Task statement: Nothing beyond the line containing "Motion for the" should be printed; print each line exactly from the first line of the listing below through it.

Dataset section:
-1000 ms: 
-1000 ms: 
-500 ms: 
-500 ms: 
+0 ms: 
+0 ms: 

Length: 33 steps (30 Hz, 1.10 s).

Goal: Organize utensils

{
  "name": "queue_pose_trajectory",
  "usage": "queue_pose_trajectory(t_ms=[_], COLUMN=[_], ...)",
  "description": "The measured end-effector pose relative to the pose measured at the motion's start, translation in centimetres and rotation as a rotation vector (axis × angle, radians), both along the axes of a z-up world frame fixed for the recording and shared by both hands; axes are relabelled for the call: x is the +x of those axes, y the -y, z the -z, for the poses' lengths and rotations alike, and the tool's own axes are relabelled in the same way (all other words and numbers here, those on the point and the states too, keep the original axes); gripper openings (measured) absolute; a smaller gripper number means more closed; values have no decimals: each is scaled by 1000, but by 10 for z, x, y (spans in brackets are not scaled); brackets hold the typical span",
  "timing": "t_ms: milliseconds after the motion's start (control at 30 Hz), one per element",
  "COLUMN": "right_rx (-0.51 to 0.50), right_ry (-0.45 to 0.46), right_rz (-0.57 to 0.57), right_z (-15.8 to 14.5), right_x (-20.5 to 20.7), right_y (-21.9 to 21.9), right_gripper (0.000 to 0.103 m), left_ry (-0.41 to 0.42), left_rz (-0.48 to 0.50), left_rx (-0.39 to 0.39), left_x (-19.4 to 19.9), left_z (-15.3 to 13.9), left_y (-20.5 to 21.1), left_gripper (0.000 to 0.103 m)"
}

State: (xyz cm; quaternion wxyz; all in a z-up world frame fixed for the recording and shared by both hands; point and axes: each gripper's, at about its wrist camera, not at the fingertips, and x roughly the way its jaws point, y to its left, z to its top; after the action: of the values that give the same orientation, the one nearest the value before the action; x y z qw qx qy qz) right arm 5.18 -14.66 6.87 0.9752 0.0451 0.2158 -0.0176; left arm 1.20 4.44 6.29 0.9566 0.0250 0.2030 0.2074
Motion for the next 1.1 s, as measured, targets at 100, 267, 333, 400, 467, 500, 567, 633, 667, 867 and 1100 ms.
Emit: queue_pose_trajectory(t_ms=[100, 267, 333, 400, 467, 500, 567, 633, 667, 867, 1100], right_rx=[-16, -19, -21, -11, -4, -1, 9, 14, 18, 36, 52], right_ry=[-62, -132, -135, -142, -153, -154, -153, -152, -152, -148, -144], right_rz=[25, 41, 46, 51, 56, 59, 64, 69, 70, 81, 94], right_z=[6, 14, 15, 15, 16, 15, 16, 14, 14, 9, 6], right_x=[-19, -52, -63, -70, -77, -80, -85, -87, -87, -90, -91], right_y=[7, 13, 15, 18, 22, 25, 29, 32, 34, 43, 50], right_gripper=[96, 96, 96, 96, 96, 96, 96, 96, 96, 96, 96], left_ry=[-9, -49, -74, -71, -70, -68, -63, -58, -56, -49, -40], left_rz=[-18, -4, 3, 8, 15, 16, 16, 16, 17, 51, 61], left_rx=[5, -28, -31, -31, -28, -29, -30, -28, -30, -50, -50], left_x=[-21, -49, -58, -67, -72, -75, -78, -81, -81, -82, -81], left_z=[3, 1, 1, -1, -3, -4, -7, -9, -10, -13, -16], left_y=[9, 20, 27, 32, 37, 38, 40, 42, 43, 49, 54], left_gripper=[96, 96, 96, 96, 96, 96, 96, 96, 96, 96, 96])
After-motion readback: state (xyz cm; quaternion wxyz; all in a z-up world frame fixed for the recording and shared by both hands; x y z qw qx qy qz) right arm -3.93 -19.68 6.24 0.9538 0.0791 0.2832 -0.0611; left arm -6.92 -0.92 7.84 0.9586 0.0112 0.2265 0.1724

Answer to this task:
-1000 ms: 
-1000 ms: 
-500 ms: 
-500 ms: 
+0 ms: 
+0 ms: 

Length: 33 steps (30 Hz, 1.10 s).

Goal: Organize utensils

{
  "name": "queue_pose_trajectory",
  "usage": "queue_pose_trajectory(t_ms=[_], COLUMN=[_], ...)",
  "description": "The measured end-effector pose relative to the pose measured at the motion's start, translation in centimetres and rotation as a rotation vector (axis × angle, radians), both along the axes of a z-up world frame fixed for the recording and shared by both hands; axes are relabelled for the call: x is the +x of those axes, y the -y, z the -z, for the poses' lengths and rotations alike, and the tool's own axes are relabelled in the same way (all other words and numbers here, those on the point and the states too, keep the original axes); gripper openings (measured) absolute; a smaller gripper number means more closed; values have no decimals: each is scaled by 1000, but by 10 for z, x, y (spans in brackets are not scaled); brackets hold the typical span",
  "timing": "t_ms: milliseconds after the motion's start (control at 30 Hz), one per element",
  "COLUMN": "right_rx (-0.51 to 0.50), right_ry (-0.45 to 0.46), right_rz (-0.57 to 0.57), right_z (-15.8 to 14.5), right_x (-20.5 to 20.7), right_y (-21.9 to 21.9), right_gripper (0.000 to 0.103 m), left_ry (-0.41 to 0.42), left_rz (-0.48 to 0.50), left_rx (-0.39 to 0.39), left_x (-19.4 to 19.9), left_z (-15.3 to 13.9), left_y (-20.5 to 21.1), left_gripper (0.000 to 0.103 m)"
}

State: (xyz cm; quaternion wxyz; all in a z-up world frame fixed for the recording and shared by both hands; point and axes: each gripper's, at about its wrist camera, not at the fingertips, and x roughly the way its jaws point, y to its left, z to its top; after the action: of the values that give the same orientation, the one nearest the value before the action; x y z qw qx qy qz) right arm 5.18 -14.66 6.87 0.9752 0.0451 0.2158 -0.0176; left arm 1.20 4.44 6.29 0.9566 0.0250 0.2030 0.2074
Motion for the next 1.1 s, as measured, targets at 100, 267, 333, 400, 467, 500, 567, 633, 667, 867 and 1100 ms.

No additional output is needed.